Data for this task:
_ _ _ _ _
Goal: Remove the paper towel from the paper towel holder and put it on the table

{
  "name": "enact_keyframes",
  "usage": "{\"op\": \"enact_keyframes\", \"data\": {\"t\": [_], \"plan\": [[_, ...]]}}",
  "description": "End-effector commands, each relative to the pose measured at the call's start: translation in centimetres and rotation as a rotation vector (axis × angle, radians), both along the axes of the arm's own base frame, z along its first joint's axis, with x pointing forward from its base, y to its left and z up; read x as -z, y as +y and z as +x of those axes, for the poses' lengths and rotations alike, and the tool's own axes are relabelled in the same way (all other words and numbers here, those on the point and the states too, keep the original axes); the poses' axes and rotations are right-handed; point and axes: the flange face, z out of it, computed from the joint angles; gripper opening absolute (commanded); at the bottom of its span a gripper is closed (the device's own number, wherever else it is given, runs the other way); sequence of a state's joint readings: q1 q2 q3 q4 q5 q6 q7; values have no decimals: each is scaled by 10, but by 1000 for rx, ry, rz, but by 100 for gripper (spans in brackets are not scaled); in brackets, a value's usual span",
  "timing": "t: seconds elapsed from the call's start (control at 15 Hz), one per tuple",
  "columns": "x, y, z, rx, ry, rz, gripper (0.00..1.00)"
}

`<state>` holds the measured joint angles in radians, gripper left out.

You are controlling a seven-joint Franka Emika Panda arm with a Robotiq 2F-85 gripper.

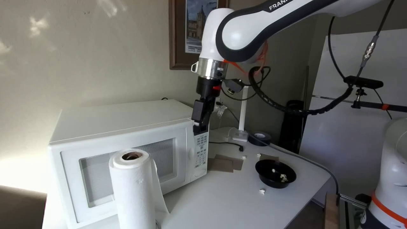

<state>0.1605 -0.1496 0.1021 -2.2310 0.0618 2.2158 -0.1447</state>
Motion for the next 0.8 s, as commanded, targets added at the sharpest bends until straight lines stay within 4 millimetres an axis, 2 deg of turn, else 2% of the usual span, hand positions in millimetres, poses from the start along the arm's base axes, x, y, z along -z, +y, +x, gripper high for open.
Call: {"op": "enact_keyframes", "data": {"t": [0.0,0.07,0.2,0.53,0.73], "plan": [[9,36,26,-67,21,33,100],[3,23,10,-35,8,10,100],[6,29,14,-41,11,12,100],[2,24,15,-33,5,13,100],[4,60,24,-31,11,-16,100]]}}
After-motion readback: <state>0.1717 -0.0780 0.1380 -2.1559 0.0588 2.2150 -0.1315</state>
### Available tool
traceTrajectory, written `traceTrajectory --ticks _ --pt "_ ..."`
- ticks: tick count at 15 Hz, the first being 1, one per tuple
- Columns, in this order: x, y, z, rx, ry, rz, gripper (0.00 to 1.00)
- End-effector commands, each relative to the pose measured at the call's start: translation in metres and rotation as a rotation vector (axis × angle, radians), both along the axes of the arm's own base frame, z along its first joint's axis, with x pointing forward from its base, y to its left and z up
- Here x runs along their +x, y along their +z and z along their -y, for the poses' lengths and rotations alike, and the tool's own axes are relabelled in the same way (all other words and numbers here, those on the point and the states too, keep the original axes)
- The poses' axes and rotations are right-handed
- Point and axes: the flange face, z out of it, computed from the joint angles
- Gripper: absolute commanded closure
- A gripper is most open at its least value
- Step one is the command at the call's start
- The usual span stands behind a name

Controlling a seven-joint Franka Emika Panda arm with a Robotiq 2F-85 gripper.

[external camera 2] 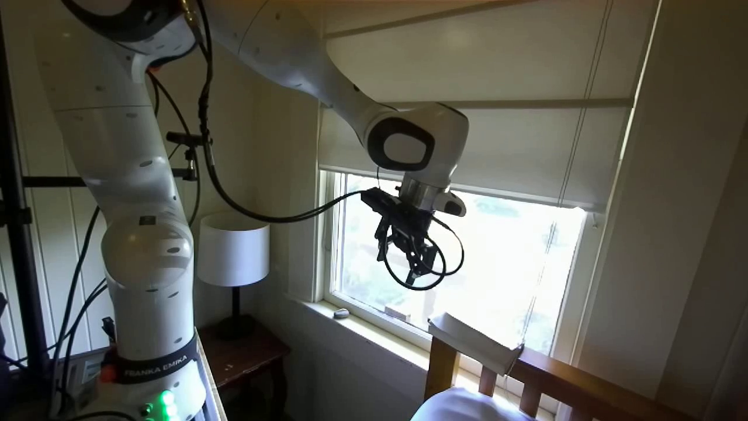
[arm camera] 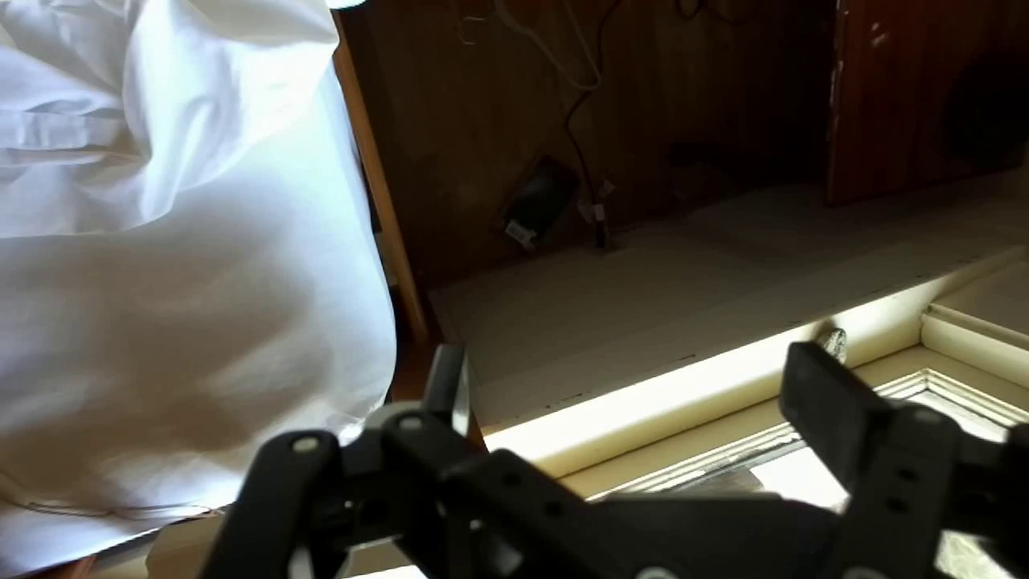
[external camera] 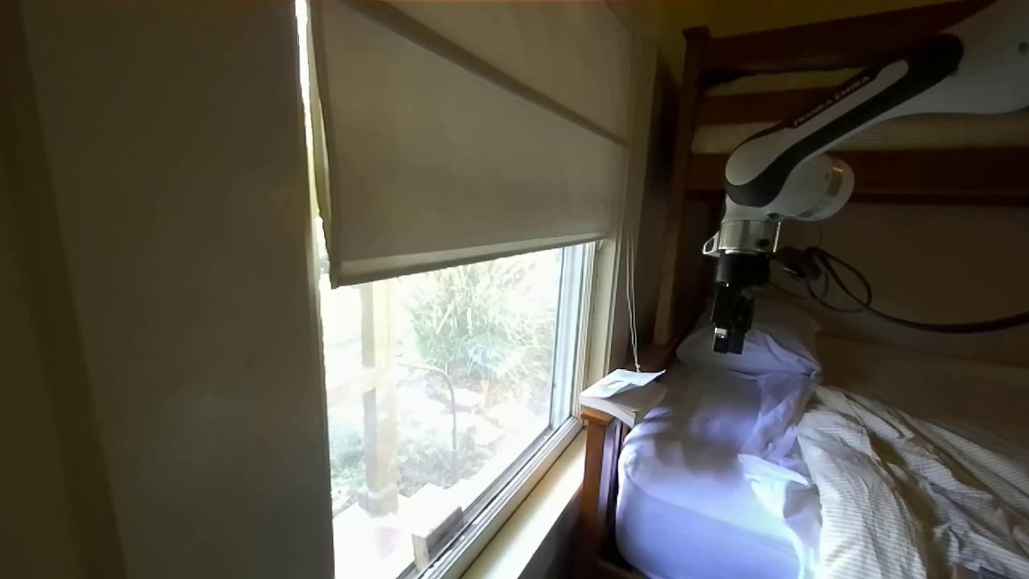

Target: Pick up the book

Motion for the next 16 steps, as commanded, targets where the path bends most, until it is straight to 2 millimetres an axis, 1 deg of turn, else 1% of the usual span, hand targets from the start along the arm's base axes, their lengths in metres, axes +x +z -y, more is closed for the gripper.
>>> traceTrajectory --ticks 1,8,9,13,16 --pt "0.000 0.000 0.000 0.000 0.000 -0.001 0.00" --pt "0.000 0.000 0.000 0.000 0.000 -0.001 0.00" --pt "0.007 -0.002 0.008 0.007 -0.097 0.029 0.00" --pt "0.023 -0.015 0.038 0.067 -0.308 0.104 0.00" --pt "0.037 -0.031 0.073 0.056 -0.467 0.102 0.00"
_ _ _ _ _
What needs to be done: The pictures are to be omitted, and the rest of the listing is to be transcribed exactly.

Response to the task:
Goal: Remove the paper towel from the paper towel holder and put it on the table

{
  "name": "enact_keyframes",
  "usage": "{\"op\": \"enact_keyframes\", \"data\": {\"t\": [_], \"plan\": [[_, ...]]}}",
  "description": "End-effector commands, each relative to the pose measured at the call's start: translation in centimetres and rotation as a rotation vector (axis × angle, radians), both along the axes of the arm's own base frame, z along its first joint's axis, with x pointing forward from its base, y to its left and z up; read x as -z, y as +y and z as +x of those axes, for the poses' lengths and rotations alike, and the tool's own axes are relabelled in the same way (all other words and numbers here, those on the point and the states too, keep the original axes); the poses' axes and rotations are right-handed; point and axes: the flange face, z out of it, computed from the joint angles; gripper opening absolute (commanded); at the bottom of its span a gripper is closed (the device's own number, wherever else it is given, runs the other way); sequence of a state's joint readings: q1 q2 q3 q4 q5 q6 q7; values have no decimals: each is scaled by 10, but by 1000 for rx, ry, rz, but by 100 for gripper (spans in brackets are not scaled); in brackets, a value's usual span",
  "timing": "t: seconds elapsed from the call's start (control at 15 Hz), one per tuple",
  "columns": "x, y, z, rx, ry, rz, gripper (0.00..1.00)"
}

`<state>` holds the measured joint angles in radians, gripper left out.

You are controlling a seven-joint Franka Emika Panda arm with a Robotiq 2F-85 gripper.


<state>0.1605 -0.1496 0.1021 -2.2310 0.0618 2.2158 -0.1447</state>
Motion for the next 0.8 s, as commanded, targets added at the sharpest bends until straight lines stay within 4 millimetres an axis, 2 deg of turn, else 2% of the usual span, hand positions in millimetres, poses from the start along the arm's base axes, x, y, z along -z, +y, +x, gripper high for open.
Call: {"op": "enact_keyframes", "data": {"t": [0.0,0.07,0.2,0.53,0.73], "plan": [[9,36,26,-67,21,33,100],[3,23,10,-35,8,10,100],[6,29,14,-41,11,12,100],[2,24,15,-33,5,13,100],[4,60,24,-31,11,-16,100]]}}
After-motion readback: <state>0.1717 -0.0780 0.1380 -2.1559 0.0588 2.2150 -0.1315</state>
### Available tool
traceTrajectory, written `traceTrajectory --ticks _ --pt "_ ..."`
- ticks: tick count at 15 Hz, the first being 1, one per tuple
- Columns, in this order: x, y, z, rx, ry, rz, gripper (0.00 to 1.00)
- End-effector commands, each relative to the pose measured at the call's start: translation in metres and rotation as a rotation vector (axis × angle, radians), both along the axes of the arm's own base frame, z along its first joint's axis, with x pointing forward from its base, y to its left and z up
- Here x runs along their +x, y along their +z and z along their -y, for the poses' lengths and rotations alike, and the tool's own axes are relabelled in the same way (all other words and numbers here, those on the point and the states too, keep the original axes)
- The poses' axes and rotations are right-handed
- Point and axes: the flange face, z out of it, computed from the joint angles
- Gripper: absolute commanded closure
- A gripper is most open at its least value
- Step one is the command at the call's start
- The usual span stands behind a name

Controlling a seven-joint Franka Emika Panda arm with a Robotiq 2F-85 gripper.

[external camera 2] 
[arm camera] 
[external camera] 

Target: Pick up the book

Motion for the next 16 steps, as commanded, targets where the path bends most, until it is straight to 2 millimetres an axis, 1 deg of turn, else 1% of the usual span, hand targets from the start along the arm's base axes, their lengths in metres, axes +x +z -y, more is closed for the gripper.
>>> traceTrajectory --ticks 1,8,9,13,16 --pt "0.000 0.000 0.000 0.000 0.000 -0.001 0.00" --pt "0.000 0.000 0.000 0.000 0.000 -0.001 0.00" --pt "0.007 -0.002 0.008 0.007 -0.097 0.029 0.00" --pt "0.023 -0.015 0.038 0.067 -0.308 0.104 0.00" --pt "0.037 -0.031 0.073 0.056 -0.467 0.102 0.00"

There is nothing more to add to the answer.